目前尚不清楚缩放和增强将在该频谱上落在何处。 该技术可能只是传统相机上变焦镜头的另一个版本。 但是考虑到人工智能的要素，法院可能会发现，它过于专业化，无法在没有适当搜查令的情况下进行动员。
For now, the tech is too new for these precedents to have been established. As citizens, the best thing we can do is to be aware of its existence. If you’re at a protest or another sensitive event, assume that you’re being surveilled and photographed. Even if you don’t see someone with a professional-looking camera, authorities could still be capturing your image at a high enough quality to look you up using facial recognition and identify you by name.
就目前而言，这项技术对于这些先例尚不成熟。 作为公民，我们能做的最好的事情就是意识到它的存在。 如果您在抗议或其他敏感事件中 ，请假设您正在接受监视和拍照。 即使您看不到带有专业外观的相机的人，当局也可能会以足够高的质量捕获图像，从而可以使用面部识别功能查找您并按名称识别您。
We can also proactively inform lawmakers about which new technologies we’re comfortable with and which ones we’re not. Popular anger over facial recognition technologies led to a proposed bill to ban the use of this tech in policing. We need to ensure that technologies like zoom and enhance are available to law enforcement when they’re truly needed. But we also need to make sure that they’re not abused.

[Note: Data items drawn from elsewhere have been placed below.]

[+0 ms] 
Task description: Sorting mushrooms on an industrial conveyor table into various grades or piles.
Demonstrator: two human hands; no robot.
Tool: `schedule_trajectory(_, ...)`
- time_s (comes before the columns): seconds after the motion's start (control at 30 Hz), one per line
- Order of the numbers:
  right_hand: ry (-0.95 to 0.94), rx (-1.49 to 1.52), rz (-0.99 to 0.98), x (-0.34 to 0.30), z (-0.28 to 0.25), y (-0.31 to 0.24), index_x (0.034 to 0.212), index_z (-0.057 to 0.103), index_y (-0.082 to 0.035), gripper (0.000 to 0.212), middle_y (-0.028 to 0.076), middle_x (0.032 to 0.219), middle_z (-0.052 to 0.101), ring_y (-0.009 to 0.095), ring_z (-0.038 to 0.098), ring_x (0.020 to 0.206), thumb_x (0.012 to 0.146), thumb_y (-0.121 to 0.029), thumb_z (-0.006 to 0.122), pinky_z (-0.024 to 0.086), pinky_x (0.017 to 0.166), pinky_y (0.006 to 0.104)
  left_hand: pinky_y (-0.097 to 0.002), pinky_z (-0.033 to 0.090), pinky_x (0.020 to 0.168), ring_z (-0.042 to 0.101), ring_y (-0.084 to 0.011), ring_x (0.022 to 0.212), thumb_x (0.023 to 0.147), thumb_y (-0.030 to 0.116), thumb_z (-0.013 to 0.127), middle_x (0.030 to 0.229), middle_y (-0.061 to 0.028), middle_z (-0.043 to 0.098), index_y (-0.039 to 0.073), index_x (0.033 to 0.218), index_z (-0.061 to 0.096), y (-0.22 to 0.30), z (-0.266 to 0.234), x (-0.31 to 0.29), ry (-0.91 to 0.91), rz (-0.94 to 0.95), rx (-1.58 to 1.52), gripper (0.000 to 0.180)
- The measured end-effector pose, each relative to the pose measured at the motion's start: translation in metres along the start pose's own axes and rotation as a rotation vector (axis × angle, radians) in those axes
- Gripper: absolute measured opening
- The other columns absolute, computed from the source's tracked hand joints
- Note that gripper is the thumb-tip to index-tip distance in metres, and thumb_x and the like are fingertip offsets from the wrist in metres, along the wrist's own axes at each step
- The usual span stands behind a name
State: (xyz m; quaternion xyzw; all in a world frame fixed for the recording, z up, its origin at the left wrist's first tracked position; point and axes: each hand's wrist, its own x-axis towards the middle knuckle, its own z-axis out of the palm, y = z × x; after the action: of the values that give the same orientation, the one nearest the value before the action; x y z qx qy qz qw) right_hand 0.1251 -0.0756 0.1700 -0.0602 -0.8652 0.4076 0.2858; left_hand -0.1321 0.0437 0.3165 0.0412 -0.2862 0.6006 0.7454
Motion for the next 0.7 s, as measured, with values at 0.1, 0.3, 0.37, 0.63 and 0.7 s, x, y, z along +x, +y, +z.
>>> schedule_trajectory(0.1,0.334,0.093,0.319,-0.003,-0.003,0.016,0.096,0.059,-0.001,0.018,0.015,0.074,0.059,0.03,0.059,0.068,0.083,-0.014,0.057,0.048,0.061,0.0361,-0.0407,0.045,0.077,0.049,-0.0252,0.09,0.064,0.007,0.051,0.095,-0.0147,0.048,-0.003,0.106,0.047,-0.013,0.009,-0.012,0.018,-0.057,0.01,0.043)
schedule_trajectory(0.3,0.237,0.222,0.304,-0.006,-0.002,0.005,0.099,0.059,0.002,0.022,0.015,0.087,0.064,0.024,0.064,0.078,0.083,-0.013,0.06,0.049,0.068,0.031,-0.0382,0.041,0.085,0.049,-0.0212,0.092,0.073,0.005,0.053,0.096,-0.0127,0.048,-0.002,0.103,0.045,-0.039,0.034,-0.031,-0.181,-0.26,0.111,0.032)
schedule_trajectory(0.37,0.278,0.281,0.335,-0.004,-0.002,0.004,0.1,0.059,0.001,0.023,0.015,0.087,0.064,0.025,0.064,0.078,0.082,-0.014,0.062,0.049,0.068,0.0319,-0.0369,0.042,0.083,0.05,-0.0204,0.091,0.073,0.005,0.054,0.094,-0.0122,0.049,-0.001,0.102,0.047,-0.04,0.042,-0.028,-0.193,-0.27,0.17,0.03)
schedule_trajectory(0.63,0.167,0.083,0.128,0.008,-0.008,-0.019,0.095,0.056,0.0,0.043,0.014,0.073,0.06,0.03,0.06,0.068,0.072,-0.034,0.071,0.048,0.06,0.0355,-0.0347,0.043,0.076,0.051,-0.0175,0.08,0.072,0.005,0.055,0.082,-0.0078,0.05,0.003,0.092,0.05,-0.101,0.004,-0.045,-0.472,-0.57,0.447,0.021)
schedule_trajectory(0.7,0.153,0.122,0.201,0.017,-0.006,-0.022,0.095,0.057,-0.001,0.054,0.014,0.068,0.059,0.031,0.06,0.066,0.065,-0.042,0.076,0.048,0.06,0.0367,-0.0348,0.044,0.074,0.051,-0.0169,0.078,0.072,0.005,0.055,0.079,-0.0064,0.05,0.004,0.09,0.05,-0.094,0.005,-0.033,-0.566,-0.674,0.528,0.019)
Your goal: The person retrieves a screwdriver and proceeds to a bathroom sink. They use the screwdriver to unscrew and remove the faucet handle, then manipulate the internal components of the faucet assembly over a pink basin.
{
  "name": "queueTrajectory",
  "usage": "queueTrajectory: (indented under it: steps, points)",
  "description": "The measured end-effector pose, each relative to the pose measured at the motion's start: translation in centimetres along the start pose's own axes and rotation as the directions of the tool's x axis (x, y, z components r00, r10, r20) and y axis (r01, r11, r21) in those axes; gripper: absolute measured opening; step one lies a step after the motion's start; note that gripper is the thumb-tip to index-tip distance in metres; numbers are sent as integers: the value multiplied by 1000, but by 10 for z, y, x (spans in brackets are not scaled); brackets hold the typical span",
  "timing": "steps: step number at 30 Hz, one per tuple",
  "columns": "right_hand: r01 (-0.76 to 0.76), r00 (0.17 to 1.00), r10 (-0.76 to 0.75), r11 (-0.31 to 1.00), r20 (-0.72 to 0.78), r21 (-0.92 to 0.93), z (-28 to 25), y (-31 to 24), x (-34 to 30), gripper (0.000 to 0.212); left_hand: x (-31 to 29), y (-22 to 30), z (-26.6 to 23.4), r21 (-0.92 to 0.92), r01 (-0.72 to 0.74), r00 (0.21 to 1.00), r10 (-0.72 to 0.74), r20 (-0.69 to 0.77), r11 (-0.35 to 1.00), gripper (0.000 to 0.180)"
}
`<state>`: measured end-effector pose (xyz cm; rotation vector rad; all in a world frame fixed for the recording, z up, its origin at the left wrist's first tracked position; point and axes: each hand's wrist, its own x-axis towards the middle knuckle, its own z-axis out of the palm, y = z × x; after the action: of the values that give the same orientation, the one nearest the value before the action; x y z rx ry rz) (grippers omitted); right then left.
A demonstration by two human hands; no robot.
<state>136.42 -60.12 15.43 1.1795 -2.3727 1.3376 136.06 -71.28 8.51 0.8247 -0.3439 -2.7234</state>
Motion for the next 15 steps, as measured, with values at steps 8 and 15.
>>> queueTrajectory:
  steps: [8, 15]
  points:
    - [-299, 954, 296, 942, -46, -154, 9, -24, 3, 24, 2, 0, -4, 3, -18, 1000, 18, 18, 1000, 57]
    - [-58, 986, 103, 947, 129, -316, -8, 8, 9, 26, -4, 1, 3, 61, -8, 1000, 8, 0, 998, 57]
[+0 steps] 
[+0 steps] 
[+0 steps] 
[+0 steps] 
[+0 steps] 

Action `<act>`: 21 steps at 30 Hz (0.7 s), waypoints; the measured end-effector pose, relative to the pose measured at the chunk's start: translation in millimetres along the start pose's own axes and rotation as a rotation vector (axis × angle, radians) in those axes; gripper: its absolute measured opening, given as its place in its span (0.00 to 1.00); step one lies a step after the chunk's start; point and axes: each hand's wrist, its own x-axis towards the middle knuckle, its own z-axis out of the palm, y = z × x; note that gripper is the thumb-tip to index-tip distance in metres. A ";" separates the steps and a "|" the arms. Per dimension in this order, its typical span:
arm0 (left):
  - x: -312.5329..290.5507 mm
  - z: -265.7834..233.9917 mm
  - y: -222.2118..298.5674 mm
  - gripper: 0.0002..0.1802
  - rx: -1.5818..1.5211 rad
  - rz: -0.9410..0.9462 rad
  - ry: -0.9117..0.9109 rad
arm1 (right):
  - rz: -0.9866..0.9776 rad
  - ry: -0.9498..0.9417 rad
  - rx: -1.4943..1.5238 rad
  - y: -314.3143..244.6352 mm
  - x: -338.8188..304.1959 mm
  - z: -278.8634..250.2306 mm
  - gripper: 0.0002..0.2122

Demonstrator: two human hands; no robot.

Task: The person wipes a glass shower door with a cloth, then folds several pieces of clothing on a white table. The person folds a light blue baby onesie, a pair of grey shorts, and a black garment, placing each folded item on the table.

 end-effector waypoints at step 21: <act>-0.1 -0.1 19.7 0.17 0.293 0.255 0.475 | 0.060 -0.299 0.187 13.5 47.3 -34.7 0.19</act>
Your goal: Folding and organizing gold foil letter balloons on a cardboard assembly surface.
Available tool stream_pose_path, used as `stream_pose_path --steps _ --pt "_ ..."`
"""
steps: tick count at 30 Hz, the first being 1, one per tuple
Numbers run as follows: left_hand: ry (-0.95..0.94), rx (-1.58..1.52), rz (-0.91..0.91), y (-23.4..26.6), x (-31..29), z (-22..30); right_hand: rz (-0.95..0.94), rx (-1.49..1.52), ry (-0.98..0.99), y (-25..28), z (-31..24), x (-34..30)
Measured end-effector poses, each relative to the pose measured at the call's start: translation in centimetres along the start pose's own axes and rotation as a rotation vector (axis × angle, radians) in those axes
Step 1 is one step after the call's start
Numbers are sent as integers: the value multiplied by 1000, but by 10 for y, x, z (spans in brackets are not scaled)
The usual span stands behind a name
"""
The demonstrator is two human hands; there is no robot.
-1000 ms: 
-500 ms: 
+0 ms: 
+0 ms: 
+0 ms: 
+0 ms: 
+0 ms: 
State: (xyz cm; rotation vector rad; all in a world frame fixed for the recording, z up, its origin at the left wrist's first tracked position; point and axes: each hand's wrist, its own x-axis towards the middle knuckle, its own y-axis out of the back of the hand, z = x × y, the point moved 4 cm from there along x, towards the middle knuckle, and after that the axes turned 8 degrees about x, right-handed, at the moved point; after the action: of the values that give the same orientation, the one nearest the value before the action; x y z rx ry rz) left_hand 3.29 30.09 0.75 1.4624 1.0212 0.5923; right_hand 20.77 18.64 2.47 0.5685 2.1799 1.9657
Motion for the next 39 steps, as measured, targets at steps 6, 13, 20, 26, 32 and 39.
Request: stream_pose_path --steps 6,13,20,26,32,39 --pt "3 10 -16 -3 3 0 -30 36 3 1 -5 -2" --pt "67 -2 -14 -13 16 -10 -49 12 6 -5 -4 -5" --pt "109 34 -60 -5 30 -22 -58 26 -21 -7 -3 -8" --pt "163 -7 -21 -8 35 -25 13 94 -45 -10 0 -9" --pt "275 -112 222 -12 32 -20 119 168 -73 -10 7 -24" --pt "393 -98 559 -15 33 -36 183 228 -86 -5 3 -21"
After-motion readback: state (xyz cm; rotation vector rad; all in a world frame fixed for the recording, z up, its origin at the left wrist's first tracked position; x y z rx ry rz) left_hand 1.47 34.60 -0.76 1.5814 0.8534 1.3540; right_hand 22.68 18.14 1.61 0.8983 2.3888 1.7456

我们还可以主动告知立法者哪些技术适合我们，哪些技术不适合。 对面部识别技术的普遍愤怒导致提议的一项法案禁止在警务中使用该技术。 我们需要确保缩放和增强等技术在真正需要时可供执法人员使用。 但是我们还需要确保它们未被滥用。
Much as science fiction did a good job of preparing us for space travel and computers, shows like CSI have done a good job of introducing us to the concept of zoom and enhance before it existed. But when you move beyond the imagined world of a good-guy cop fighting evil criminals, the real-world ethics of tech like zoom and enhance get blurry fast.